A Advocacia-Geral da União obteve decisão favorável do Supremo Tribunal Federal em Mandado de Segurança (nº 36.150) impetrado contra o acórdão (nº 2609/18) do Tribunal de Contas da União que obrigava o Instituto Nacional de Estudos e Pesquisas Educacionais Anísio Teixeira (Inep) a entregar dados individuais de 85 milhões de estudantes que participaram do Censo Educacional e do Exame Nacional do Ensino Médio (Enem) entre 2013 e 2016. As informações foram divulgadas no site da AGU no dia 26 de dezembro.

O TCU pretendia utilizar as informações para fazer uma auditoria no programa Bolsa Família. Mas, no mandado de segurança, a AGU – por meio do Departamento de Contencioso da Procuradoria-Geral Federal e da Procuradoria Federal junto ao Inep -, argumentou que o Inep tinha o dever de preservar as informações fornecidas pelos estudantes para uso próprio da entidade.

AGU destacou que a entrega dos dados representaria uma quebra de confiança que poderia inclusive comprometer a capacidade de pesquisa e de formulação de políticas públicas na educação, “uma vez que o sigilo e a confiabilidade dos levantamentos são essenciais para os exames futuros”.

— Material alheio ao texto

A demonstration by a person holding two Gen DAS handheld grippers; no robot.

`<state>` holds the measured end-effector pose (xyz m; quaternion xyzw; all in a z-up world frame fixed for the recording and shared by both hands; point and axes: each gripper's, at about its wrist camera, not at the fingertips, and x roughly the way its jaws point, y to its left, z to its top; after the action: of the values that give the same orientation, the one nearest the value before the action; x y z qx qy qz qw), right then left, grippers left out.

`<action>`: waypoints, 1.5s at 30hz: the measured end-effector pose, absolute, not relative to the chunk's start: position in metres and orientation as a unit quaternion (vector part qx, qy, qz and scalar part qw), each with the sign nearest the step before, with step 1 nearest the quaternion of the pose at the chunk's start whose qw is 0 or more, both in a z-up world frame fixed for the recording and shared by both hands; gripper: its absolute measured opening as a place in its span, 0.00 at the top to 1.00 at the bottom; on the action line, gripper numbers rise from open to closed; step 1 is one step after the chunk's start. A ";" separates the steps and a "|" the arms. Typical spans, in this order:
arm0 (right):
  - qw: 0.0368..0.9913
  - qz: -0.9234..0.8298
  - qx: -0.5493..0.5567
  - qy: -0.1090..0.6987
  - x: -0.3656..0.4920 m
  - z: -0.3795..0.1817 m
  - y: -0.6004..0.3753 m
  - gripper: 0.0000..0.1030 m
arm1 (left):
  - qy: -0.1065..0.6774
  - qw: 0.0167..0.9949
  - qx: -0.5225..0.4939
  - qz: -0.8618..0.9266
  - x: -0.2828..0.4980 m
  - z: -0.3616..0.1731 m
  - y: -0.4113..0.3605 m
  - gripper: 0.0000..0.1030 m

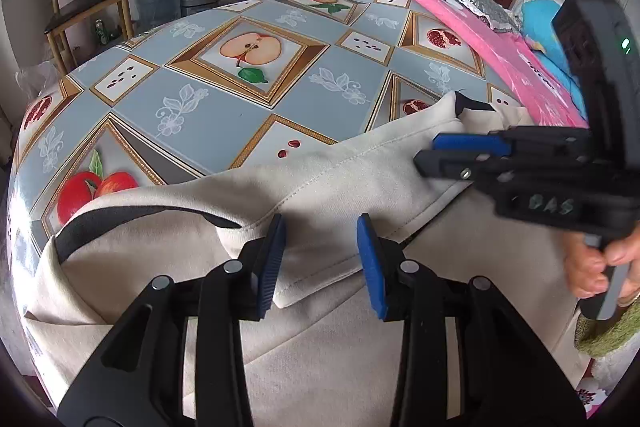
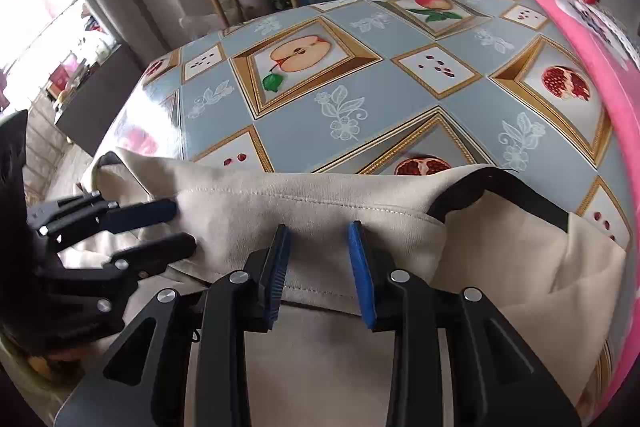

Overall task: Fold large clothes
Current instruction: 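Hold the folded collar edge with both grippers and press it down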

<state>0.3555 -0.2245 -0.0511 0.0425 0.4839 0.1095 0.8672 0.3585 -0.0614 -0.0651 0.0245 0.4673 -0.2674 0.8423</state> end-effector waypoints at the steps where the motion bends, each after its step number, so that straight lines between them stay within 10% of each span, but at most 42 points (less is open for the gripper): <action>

Além disso, a Advocacia-Geral ressaltou que a liberação das informações individuais afrontaria a Constituição Federal, que em seu artigo 5.º assegura a inviolabilidade da intimidade, e a Lei de Acesso à Informação (nº 12.527/2011), que também impõe aos órgãos e entidades do poder público o dever de “proteção da informação sigilosa e da informação pessoal”.

Os argumentos foram acolhidos pelo ministro Luís Roberto Barroso, responsável pela análise do caso.

Para o ministro, embora a Constituição tenha dado ao TCU competência para realizar inspeções e auditorias nos órgãos públicos, as informações que a Corte de Contas queria acessar tinham sido prestadas para uma finalidade declarada no ato da coleta dos dados e sob a garantia de sigilo do Inep.

“Nesse aspecto, a transmissão a outro órgão do Estado dessas informações e para uma finalidade diversa daquela inicialmente declarada subverte a autorização daqueles que forneceram seus dados pessoais, em aparente violação do dever de sigilo e da garantia de inviolabilidade da intimidade”, concluiu o ministro.